## Keras Layered Model & Explorations - JoanieW

Based on the following tutorial: https://elix-tech.github.io/ja/2016/06/02/kaggle-facial-keypoints-ja.html#conv

And modeled after Jackie's code structure for Lenet5

### Model Description
- Convolutional NN with 3 convolutional layers and 2 fully connected layers
- Performed maximum pooling of 2x2 after each convolutional layer
- ‘Relu’ activation function
- Default Keras Conv2D use_bias = True
- Adam optimizer - stochastic gradient descent method that is based on adaptive estimation of first-order and second-order moments and recommended for CNN. Did not try SGD due to readings online indicating better success with Adam


### Best Score on Base Model

![best1.png](attachment:best1.png)

The best score for the base version of this model is above. The base version predicted 30 keypoints. This base version was run on all 7 of our clean files but the best results were using the file that did not include duplicates, worst outliers, or overlap outliers.

## Generating the Models and the Predictions

The following code blocks were used to setup the code, create models, and then create predictions.

### Setup Code

In [None]:
#Set the utils path to point to the utils directory locally
UTILS_PATH = "utils/"

import os, sys
sys.path.append(UTILS_PATH)
from load_models import LoadTrainModels
from predict_models import PredictModels
from transform_data import TransformData
import imp
import pickle
import numpy as np
import pandas as pd
from keras.models import Sequential, Model, model_from_json

In [None]:
cd ..

In [None]:
### this is gold right here.
file_path = "cleantrain/"
trainer = LoadTrainModels("data/models/", file_path)
transform_data = TransformData()
trainer.print_paths()

### For every version of a clean Train file in a given path, create and save a model

The following cell is a base version.  No transformations to the data were applied and all layers were used from the model.
The following cell produced the prediction with the best result for the clean file named: clean_all_outliers.  This means that the train file that was cleaned by removing all outliers produced the best result with these settings. 

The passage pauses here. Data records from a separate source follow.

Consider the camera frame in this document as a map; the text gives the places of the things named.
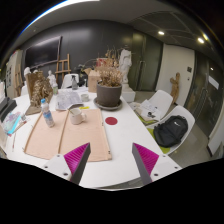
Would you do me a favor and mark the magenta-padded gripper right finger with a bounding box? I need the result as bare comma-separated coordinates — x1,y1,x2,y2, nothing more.
131,142,183,186

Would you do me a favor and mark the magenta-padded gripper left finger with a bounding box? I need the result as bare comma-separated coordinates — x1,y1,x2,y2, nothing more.
42,142,92,186

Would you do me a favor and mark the blue-capped white drink bottle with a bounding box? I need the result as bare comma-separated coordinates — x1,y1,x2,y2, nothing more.
40,98,56,129

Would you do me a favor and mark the lime green seat cushion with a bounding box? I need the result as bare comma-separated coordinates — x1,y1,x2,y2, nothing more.
146,128,172,155

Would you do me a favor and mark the light wooden board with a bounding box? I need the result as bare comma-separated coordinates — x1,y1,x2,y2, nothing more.
23,110,69,160
58,108,113,163

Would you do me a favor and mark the black backpack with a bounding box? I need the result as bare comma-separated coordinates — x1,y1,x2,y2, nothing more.
153,115,189,148

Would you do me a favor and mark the white ceramic mug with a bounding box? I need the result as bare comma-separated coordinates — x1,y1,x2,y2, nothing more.
68,107,88,126

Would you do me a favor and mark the papers stack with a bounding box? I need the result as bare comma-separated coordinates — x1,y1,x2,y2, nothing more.
134,99,161,123

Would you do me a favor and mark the flat round red coaster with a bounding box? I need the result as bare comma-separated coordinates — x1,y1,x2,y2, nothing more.
104,116,119,126

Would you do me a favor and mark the printed newspaper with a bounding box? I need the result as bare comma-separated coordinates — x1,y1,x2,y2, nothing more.
54,89,84,112

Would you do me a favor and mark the white plastic chair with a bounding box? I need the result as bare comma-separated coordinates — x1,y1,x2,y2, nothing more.
61,73,80,90
146,105,196,156
133,89,174,126

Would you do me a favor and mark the grey plant pot saucer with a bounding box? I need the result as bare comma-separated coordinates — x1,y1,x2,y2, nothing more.
93,97,124,112

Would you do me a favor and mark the dry plant in grey pot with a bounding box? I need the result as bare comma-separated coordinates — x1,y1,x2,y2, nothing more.
94,48,124,108

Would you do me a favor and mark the colourful book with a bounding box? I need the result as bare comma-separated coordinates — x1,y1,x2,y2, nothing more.
1,111,28,136

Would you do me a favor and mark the clear spray bottle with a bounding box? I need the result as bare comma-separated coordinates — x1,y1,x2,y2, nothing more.
70,74,79,91

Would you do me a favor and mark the brown relief sculpture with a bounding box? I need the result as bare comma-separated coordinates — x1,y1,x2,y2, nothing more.
24,70,54,116

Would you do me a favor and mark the wooden figure sculpture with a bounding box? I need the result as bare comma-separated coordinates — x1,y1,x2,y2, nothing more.
169,72,181,104

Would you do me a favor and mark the brown cardboard box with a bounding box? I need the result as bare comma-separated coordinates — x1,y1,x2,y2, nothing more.
83,67,101,94

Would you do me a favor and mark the small white plaster figure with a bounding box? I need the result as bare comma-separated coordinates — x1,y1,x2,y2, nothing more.
46,69,58,88

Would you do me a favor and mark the black case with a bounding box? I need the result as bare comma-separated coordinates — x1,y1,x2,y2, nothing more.
0,97,18,123

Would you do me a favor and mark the wooden easel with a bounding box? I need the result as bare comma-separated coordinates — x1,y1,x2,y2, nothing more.
54,53,72,83

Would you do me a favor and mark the tall white plaster statue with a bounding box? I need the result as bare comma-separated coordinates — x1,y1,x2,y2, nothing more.
118,48,137,103

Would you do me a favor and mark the white plaster bust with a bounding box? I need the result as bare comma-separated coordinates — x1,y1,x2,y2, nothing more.
23,66,32,81

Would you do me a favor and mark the red box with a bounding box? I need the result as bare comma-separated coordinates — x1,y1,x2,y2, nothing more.
96,57,109,68

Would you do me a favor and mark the white cabinet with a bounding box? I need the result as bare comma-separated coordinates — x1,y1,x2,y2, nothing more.
4,49,24,99

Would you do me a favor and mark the long ceiling light panel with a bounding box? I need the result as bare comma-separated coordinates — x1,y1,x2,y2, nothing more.
19,0,101,34

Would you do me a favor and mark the black wall screen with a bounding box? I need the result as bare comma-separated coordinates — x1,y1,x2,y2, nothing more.
24,35,63,69

This cell looped through the directory of clean trail files which appears below and created a model for each file. Please refer to the Readme file for more information on each.

In [None]:

files = os.listdir(file_path)

#For every version of a cleaned Train file in CleanTrain directory, create and save a model
for filename in files: 
    print("Opening file: ", filename)
    clean_file = "".join((file_path,filename))
    print(clean_file)
    train_data = pickle.load( open( clean_file, "rb" ) )
    train_data = train_data.drop(['level_0', 'check_sum', 'index'], axis=1,errors='ignore')
    print("Train Shape:", train_data.shape)

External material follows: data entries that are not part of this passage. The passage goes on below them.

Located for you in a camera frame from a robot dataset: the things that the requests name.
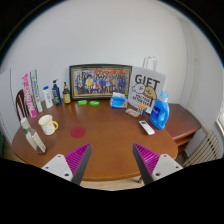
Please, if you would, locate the white printed paper bag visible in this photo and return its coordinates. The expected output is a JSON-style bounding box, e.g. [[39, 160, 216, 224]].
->
[[127, 56, 167, 115]]

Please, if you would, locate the small clear snack pack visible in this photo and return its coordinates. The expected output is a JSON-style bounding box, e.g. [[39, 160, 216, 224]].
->
[[124, 107, 141, 119]]

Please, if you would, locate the white refrigerator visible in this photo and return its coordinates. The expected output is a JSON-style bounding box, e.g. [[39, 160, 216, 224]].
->
[[0, 68, 22, 148]]

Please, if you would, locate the brown wooden side table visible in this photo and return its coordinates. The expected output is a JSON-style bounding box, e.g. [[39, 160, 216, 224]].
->
[[165, 103, 202, 154]]

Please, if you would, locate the tall white green tube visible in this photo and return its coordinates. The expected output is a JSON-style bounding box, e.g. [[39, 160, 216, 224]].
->
[[29, 69, 45, 114]]

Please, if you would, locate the framed group photo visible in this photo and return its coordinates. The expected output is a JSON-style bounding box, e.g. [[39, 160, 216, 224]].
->
[[68, 63, 133, 102]]

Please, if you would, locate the pack of batteries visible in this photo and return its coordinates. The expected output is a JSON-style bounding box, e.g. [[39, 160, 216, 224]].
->
[[137, 104, 148, 116]]

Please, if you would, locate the white yellow-rimmed mug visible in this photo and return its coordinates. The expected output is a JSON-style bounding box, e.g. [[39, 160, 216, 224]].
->
[[37, 114, 60, 136]]

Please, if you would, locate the blue tissue pack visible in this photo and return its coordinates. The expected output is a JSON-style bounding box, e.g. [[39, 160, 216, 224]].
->
[[110, 91, 129, 110]]

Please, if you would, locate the dark blue pump bottle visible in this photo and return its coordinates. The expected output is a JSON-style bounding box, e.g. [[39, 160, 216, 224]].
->
[[51, 78, 63, 107]]

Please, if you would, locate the brown wooden chair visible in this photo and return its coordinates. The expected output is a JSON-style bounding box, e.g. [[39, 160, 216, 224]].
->
[[14, 88, 30, 123]]

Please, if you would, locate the flat round red coaster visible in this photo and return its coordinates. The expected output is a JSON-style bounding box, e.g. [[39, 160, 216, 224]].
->
[[70, 126, 87, 139]]

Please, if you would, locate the white blue-capped lotion bottle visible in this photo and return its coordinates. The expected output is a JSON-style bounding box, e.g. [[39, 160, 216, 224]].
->
[[42, 85, 54, 109]]

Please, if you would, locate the white radiator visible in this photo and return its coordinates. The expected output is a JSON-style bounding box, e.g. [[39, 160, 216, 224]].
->
[[182, 129, 224, 168]]

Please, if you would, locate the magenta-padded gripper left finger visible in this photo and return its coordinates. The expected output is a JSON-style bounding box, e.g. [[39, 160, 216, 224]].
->
[[41, 143, 93, 186]]

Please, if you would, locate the clear green-labelled plastic bottle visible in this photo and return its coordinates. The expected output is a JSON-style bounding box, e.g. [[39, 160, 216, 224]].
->
[[20, 117, 48, 155]]

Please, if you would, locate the white remote control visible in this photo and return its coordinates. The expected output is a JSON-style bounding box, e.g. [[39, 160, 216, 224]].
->
[[138, 119, 156, 136]]

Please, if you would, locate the dark yellow-labelled pump bottle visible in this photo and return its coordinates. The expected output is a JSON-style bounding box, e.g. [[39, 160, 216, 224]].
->
[[62, 81, 72, 105]]

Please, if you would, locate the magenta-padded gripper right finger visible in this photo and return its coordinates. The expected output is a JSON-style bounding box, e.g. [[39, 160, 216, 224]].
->
[[132, 143, 184, 186]]

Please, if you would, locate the blue detergent bottle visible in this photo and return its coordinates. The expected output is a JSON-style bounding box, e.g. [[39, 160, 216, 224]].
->
[[148, 90, 171, 130]]

    filename = str(filename).replace('.p', '').strip()
    print("Begin model and train:")
    model_name = "".join((filename,"_jcw"))
    print("Model name:", model_name)
    #Optional transformations to run
    flipped = transformdata.FlipHorizontal(train_data)
    train_data = pd.concat([train_data,flipped])
    train_data = transformdata.Bright_Dim(train_data,level_to_dim= .01)

    
    #Run with separate = True to train on 8 columns of data
    model, history = trainer.train_model(model_name, train_data,verbose = True)
    print("End model and train")    
    print()

### For every model file in a given path, predict using the model and save the predictions in CSV file

In [None]:
#Getting the prediction information from the id_lookup table and the test list of images
id_lookup = pickle.load( open( "data/id_lookup.p", "rb" ) )
test = pickle.load( open( "data/test.p", "rb" ) )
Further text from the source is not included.